• [Your objective]: Every line containing the word "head" is to be copied from the data below.

• [Source data]:

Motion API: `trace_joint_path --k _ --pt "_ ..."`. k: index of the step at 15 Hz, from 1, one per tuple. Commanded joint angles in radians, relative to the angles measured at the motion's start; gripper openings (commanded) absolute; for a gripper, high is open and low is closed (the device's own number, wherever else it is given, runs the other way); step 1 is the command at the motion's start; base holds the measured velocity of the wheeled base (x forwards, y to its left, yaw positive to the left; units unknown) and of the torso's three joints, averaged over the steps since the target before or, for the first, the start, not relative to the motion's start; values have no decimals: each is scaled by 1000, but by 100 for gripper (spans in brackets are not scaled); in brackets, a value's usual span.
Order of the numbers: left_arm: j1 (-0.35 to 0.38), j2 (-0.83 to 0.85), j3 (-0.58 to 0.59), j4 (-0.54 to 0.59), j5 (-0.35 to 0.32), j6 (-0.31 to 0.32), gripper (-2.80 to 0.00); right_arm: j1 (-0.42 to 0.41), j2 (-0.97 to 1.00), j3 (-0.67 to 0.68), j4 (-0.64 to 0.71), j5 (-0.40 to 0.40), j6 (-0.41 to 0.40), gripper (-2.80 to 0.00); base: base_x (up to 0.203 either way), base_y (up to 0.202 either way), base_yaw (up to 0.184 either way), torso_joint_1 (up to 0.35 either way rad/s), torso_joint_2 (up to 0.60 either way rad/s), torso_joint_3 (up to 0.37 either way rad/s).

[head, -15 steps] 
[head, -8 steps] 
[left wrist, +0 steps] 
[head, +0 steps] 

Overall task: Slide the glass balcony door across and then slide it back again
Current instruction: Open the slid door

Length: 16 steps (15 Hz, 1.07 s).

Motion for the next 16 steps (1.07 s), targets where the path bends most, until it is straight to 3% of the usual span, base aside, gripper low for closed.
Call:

• [Exercise result]:
[head, -15 steps] 
[head, -8 steps] 
[head, +0 steps] 

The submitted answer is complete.